I have always been a fan of Mark Rippetoe’s writing. Starting Strength was one of the first barbell books I ever picked up, and I’m glad for that. Love him or hate him, Mark speaks his mind and doesn’t care what anyone else thinks about it. Mean Ol’ Mr. Gravity: Conversations on Strength Training is a compilation of questions and answers taken from Mark’s strength and weight training forum online.

The format is very simple. Someone posts a question, and there is Mark Rippetoe’s answer. Even though I don’t train the way the author advocates anymore, there was something on every single page that made me laugh. I doubt I’ll ever stop reading strength training material, just because I enjoy the culture so much.

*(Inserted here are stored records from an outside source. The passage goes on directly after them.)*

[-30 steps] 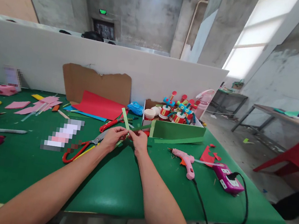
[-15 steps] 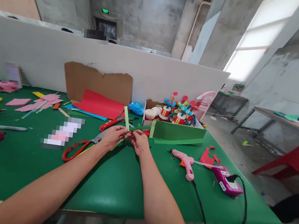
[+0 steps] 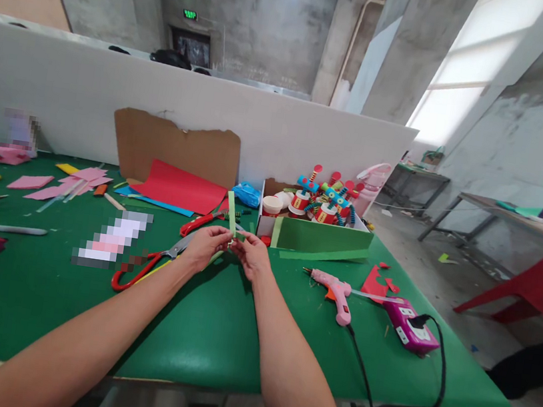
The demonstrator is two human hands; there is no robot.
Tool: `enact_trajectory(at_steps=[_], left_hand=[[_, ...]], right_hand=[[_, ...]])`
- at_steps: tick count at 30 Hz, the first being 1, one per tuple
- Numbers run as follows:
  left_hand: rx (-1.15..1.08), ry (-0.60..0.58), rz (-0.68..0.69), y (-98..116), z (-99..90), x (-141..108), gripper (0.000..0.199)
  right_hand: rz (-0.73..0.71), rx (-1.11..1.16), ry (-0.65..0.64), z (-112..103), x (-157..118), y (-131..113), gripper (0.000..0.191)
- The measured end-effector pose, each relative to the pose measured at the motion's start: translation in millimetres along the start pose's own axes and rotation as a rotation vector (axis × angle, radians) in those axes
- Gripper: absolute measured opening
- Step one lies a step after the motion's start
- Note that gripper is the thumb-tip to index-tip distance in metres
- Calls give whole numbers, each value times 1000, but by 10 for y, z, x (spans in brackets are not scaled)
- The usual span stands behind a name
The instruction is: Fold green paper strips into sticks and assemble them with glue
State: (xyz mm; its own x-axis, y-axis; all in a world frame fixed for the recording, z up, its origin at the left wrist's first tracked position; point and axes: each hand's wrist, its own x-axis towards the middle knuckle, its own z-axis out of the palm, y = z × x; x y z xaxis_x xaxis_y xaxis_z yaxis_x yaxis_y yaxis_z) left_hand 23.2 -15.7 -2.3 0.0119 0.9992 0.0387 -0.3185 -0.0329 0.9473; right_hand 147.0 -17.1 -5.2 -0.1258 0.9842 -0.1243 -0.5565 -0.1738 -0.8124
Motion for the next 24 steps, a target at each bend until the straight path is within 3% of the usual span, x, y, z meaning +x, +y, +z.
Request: enact_trajectory(at_steps=[8, 15, 24], left_hand=[[10, 5, -9, 21, 0, -11, 32], [-13, 5, 48, -10, 4, -36, 28], [-9, -29, -1, 26, 17, -71, 26]], right_hand=[[-51, -82, -12, 2, 8, 4, 32], [-87, -106, 41, 40, -6, 11, 36], [-187, -186, 108, 29, 25, 22, 31]])
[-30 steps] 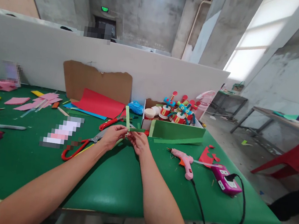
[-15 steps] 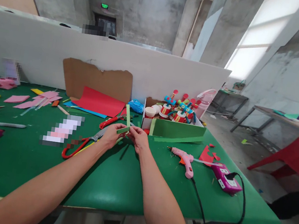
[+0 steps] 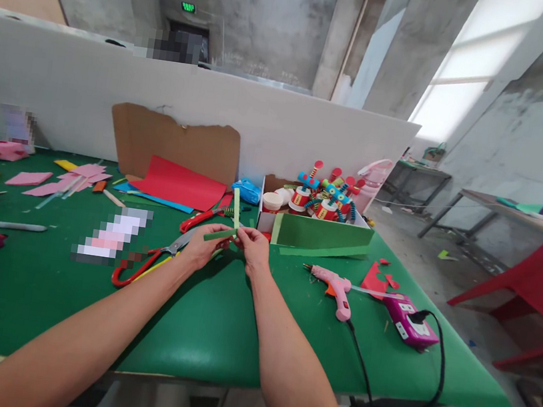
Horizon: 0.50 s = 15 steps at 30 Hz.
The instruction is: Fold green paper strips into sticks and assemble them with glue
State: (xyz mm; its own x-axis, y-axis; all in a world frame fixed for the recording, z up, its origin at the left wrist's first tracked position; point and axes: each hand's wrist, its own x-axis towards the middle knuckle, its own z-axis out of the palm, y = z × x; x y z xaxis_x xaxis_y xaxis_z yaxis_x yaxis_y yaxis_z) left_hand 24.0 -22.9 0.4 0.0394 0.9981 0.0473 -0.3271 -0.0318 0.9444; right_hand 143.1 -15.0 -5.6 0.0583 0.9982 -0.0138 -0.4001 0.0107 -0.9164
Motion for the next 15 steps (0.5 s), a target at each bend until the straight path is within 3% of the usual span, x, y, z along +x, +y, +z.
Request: enact_trajectory(at_steps=[6, 10, 15], left_hand=[[40, -49, 34, 32, 33, -37, 30], [14, 24, -13, 19, 31, -1, 35], [2, 117, -19, -17, -11, 64, 33]], right_hand=[[-76, -4, 67, 16, 11, 21, 30], [-88, -19, 50, 42, -22, 18, 30], [22, -26, -26, 33, -36, -33, 31]])
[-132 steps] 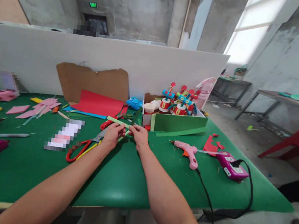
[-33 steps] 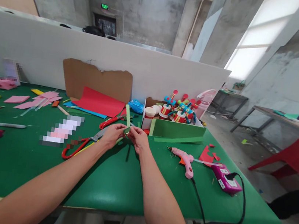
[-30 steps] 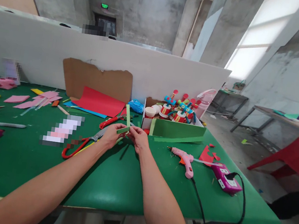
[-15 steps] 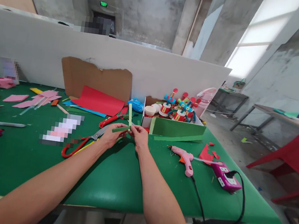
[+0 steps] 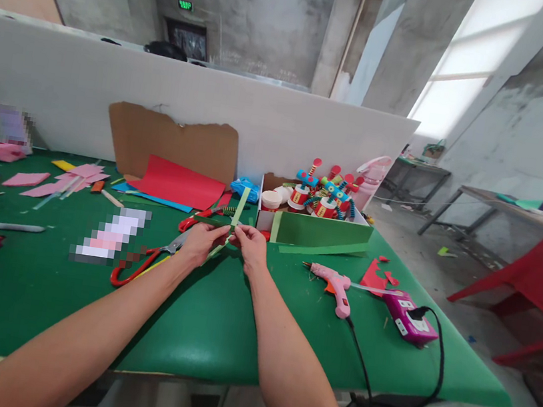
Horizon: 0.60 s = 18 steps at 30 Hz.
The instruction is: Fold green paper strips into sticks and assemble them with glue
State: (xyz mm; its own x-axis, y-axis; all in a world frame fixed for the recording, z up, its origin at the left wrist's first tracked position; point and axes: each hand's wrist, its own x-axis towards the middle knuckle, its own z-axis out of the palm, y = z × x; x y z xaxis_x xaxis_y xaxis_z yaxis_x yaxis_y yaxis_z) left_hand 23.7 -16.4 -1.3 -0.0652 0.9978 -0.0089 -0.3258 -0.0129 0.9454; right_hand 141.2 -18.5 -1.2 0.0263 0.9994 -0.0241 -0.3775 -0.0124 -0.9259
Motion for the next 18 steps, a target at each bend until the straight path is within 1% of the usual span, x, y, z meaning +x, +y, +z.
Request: enact_trajectory(at_steps=[2, 5, 8, 10, 13, 18], left_hand=[[14, 18, 2, -6, -6, 10, 32], [60, 24, 9, 0, -5, 3, 31], [104, 3, 23, 14, -2, -7, 31], [114, -20, 35, 18, -5, -9, 31], [121, -37, 42, 16, -17, -4, 31], [163, -34, 42, 20, -33, -4, 31]], right_hand=[[11, -25, -8, -12, -3, -34, 31], [-43, -91, -24, -18, -13, -73, 30], [-107, -157, -45, -20, -15, -76, 27], [-129, -178, -32, -30, -3, -62, 25], [-111, -178, -22, -58, 21, -37, 23], [-40, -152, -62, -85, 36, -18, 23]])
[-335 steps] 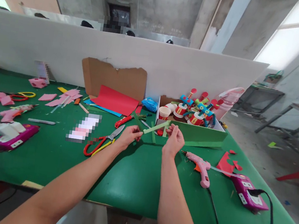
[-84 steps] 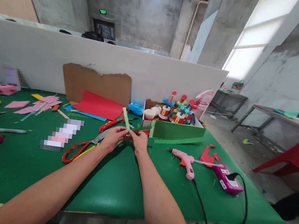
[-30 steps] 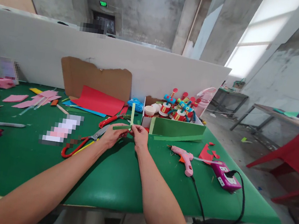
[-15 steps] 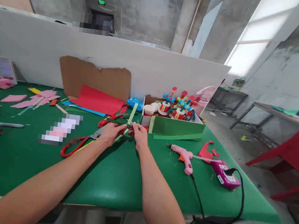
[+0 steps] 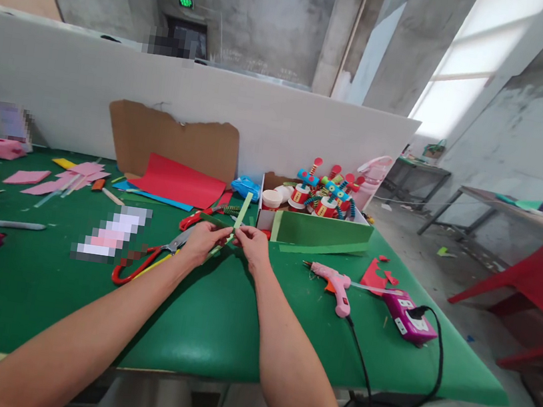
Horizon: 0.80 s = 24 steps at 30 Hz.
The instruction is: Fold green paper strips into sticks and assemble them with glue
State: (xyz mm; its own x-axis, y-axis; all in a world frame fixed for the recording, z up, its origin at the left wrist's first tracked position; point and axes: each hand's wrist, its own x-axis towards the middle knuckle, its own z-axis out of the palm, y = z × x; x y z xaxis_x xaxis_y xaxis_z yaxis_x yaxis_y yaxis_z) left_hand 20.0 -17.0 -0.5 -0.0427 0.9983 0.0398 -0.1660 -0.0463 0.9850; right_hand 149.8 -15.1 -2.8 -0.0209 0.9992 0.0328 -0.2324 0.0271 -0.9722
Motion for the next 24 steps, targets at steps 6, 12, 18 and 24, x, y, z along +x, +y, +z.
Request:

Rippetoe does not suffer fools gladly. Other than the practical advice given, my favorite parts of this book are always when he is chastising someone for misinterpreting his (very clear) advice, ignoring his advice and then seeking approval for doing so, or trying to argue with him about things about which he has already made up his mind.

The bad

First, he doesn’t seem to be a big fan of kettlebells, but I’m biased there.

There is a lot of redundancy here. Anyone who has frequented a strength forum online knows that the same questions pop up over and over and over again. “Can I do half-squats instead of squats?”

“Do what you want, but it’s not a squat.”

“Do I have to do this?”

“No, you don’t have to do anything.”

And so on. I find this entertaining. You might hate it.

And of course, because the book is lifted from a forum, the writing is not great on the part of the people asking the questions. Rippetoe is always articulate, but if you’re looking for a great representation of what he is capable of with words, I recommend Strong Enough? Thoughts From 30 Years of Barbell Training.

If you’re one of those people who just loves to read about training, you’ll find something to enjoy in this book. I can open to any page and find something that makes me laugh or nod, or that gives me new ideas for something to test (see my Grip and Rip review if you wonder what that means).

If you’re a fan of Mark’s you’ll be a fan of this book. For all its flaws, I’m glad I read it and I’ll probably pick it up again in the future.